What is the importance of the quality of care and the care continuum for a frail population? 

Frail elders constitute a disproportionate percentage of those hospitalized. While older adults make up 12- 13% of the population, they constitute as much as 40% of those hospitalized. Recent data suggests that we have become better at caring for them in the hospital (at least as much as this is measured by length of stay). However as folks age, they are much less likely to return home after hospitalization to live independently and much more likely to need institutional care. The percentage requiring skilled care post-hospitalization grows by about 50% with each decade of age after 65, such that nearly 50% of those over 85 are routinely discharged to skilled care for rehab or long term care. 

What is the relationship between readmissions and the frail elder population? 

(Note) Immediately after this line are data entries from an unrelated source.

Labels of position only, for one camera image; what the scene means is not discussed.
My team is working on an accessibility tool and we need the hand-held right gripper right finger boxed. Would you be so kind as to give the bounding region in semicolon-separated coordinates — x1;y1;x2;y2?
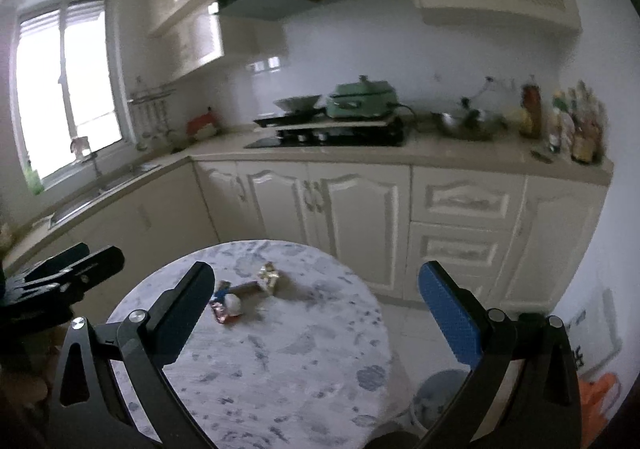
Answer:
419;260;583;449

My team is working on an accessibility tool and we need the round table with floral tablecloth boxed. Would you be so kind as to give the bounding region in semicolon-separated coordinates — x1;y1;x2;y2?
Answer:
102;239;393;449

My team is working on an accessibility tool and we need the wall utensil rack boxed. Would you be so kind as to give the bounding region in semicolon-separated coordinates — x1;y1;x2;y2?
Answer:
126;85;175;140

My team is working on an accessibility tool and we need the red and blue wrapper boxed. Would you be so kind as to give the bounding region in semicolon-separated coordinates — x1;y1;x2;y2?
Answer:
209;279;240;326

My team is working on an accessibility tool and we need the wooden board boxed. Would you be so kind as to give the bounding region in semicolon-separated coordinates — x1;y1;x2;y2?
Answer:
272;116;402;132

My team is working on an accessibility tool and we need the window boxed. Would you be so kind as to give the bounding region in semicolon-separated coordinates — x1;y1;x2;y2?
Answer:
14;0;135;192

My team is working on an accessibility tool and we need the red kitchen item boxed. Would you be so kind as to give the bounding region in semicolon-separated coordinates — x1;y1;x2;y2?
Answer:
186;108;222;137

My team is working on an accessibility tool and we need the gold foil wrapper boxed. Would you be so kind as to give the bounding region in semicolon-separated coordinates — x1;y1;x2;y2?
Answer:
256;262;282;296

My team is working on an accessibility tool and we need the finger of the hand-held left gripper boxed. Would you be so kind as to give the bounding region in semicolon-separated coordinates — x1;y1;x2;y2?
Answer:
25;246;126;302
10;243;92;282

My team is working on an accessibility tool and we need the black gas stove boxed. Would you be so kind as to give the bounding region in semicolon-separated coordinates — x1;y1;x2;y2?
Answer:
244;115;407;148

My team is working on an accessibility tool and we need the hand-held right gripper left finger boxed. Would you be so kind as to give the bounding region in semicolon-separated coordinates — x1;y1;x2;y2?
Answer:
47;261;217;449

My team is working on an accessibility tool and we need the cream glossy wall cabinet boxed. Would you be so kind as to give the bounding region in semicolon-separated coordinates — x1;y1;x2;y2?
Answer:
147;0;226;80

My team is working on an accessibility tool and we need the green electric cooker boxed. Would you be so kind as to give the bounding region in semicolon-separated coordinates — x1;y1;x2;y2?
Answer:
326;75;398;120

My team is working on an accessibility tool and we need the white bowl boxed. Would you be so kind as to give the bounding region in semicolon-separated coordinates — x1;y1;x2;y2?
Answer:
273;94;324;114

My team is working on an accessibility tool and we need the dark sauce bottle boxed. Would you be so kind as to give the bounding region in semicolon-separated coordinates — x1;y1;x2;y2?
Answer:
519;78;544;140

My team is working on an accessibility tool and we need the steel kitchen sink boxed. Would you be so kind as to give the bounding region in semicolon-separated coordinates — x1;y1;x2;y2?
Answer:
49;163;163;231

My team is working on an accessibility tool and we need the cream kitchen base cabinet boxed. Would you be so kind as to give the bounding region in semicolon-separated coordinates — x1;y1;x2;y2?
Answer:
0;136;615;315

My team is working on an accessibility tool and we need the orange plastic bag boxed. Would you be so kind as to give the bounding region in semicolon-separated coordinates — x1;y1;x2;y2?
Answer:
579;373;623;437

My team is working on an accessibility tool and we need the row of condiment bottles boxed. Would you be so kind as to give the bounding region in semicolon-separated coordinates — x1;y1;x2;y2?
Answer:
546;80;607;166

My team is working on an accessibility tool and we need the steel faucet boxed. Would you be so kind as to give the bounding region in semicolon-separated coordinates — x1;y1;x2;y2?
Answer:
82;150;107;194

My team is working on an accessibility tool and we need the white rice sack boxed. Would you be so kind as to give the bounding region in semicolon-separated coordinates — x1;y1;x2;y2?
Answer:
549;288;623;376

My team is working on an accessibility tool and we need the light blue trash bin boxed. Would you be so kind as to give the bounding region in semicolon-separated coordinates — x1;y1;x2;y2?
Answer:
409;369;473;436

Frail elders comprise a significant proportion of hospital readmissions, which are expensive and now have an impact on Medicare/Medicaid reimbursements. Prevention of readmissions for older adults requires recognition of common problems and pitfalls in providing healthcare across settings. For example, greater awareness of the presence of acute confusion, also known as delirium, and the fact that it persists after discharge is important for understanding an older patient’s healthcare needs. Also, careful reconciliation of medications and recognition and removal of high risk drugs can help avoid unnecessary complications and can keep people from returning to the emergency department (ED) or hospital. Effective transitions also require careful communication between inter-professional team members across all settings, accounting for medical conditions, medications, monitoring, and follow-up visits. A structured approach to managing these transitions for older adults can improve care and the care experience for these patients and their families.